50代からのくりかえす膀胱炎、腟の乾燥、違和感はGSMかもしれません
今回は閉経に関連する尿路生殖器症候群、通称GSMについて説明したいとおもいます。GSMは程度の差はありますが、閉経後の女性ほぼすべての方に出てくる症状で、エストロゲンの減少が骨盤底の臓器つまり尿路や腟や外陰部の皮膚にさまざまな悪影響を及ぼします症候群です。からだのエストロゲンレベルが低下すると、膣や外陰部の組織が薄くなり、乾燥し、弾力性を失います。これがGSMの症状を引き起こします。
具体的にどんな症状があるのか?
まず尿路生殖器症候群という名前の通り、尿路と生殖器に症状がでます。場所としては近いので重なることが多いですが、生殖器の症状としては、腟が乾燥する、焼ける感じ、刺激感などがあります。次に性交渉に関連するものとしては、腟の潤いが少なくなる、性交時の不快感や痛みなど性機能に障害をもたらします。
尿路の症状としては、尿意切迫感、排尿痛、くりかえす膀胱炎があります。どの症状が強くでてくるかはそれぞれの女性によって違うことが多いです
では、GSMの治療法は何があるのでしょうか?
まず、最も一般的な治療法は、局所的なエストロゲン療法です。これは、膣内にエストロゲンの薬をいれて直接膣から吸収させることで、膣の乾燥や不快感を軽減します。さらに、飲み薬で全身的なホルモン補充療法というのもありますが、これは全身に影響がでるので腟剤でうまくコントロールできないなどの限られた場合だけにしたほうが良いです。

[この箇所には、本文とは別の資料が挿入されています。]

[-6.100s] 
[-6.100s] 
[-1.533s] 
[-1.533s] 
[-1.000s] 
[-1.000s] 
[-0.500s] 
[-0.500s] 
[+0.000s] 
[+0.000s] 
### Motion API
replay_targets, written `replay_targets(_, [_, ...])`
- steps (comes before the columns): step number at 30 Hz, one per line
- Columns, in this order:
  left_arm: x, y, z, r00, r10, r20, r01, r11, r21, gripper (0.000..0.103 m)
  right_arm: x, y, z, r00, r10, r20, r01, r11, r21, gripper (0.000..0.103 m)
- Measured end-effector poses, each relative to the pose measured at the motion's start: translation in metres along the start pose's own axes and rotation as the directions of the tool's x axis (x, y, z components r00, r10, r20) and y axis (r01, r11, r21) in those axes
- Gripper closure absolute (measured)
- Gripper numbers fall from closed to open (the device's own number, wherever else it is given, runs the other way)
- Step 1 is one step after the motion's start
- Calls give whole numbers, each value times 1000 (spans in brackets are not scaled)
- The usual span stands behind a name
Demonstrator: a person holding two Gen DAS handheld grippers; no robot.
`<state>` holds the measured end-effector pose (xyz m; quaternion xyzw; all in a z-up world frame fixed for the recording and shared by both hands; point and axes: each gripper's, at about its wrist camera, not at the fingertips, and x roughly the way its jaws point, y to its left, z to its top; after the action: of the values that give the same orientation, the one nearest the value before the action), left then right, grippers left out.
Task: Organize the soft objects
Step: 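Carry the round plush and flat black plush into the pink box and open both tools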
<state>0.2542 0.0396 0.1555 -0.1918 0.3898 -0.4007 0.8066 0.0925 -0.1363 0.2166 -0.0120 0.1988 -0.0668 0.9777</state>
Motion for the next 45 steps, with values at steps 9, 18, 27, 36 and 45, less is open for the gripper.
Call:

さらには、男性ホルモンの前駆体であるDHEAという薬剤を使う場合があります。日本ではまだ使えませんが、腟内にいれることでGSMの症状が改善するとされています。女性に対して男性ホルモンを補充するというのはすこし違和感があるかもしれませんが生殖器の機能はとくに男性ホルモンと女性ホルモンの両方が作用してバランスをとっていますので、男性ホルモンを補充するのも効果的とされています。
ホルモン療法以外の治療もあります。たとえば、膣内に保湿剤や潤滑剤をいれるという方法があります。これは簡単にできる治療ですね。ほかにも骨盤底筋運動や生活スタイルの改善が有効な場合もあります。
骨盤底筋運動というのは骨盤の筋トレであり、尿漏れの治療としてよくやられていますが、GSMの症状にも効果的といわれています。
生活スタイルの改善とは具体的になにか?
たばこをやめるとか、カフェインを避けるとか、肥満な場合は痩せるとか。外陰部を洗う時に使う石鹸を刺激の少ないものにするなどがあります。その他には定期的な性交渉が膣の健康には良いとされています。実際の性交渉じゃなく、自慰行為でもよいとされています。
GSM(閉経関連尿路生殖器症候群)という言葉はあまり聞き慣れないとおもいますが、最近だんだん知られるようになってきていて実は結構な割合で閉経後の女性が経験するものなんです。エストロゲンが低下すれば多かれ少なかれ生じる症状ですね。自然な経過の一部なので、もし症状がつよくて日常生活に困るという場合には適切な治療とケアを受けたほうがよいとおもいます。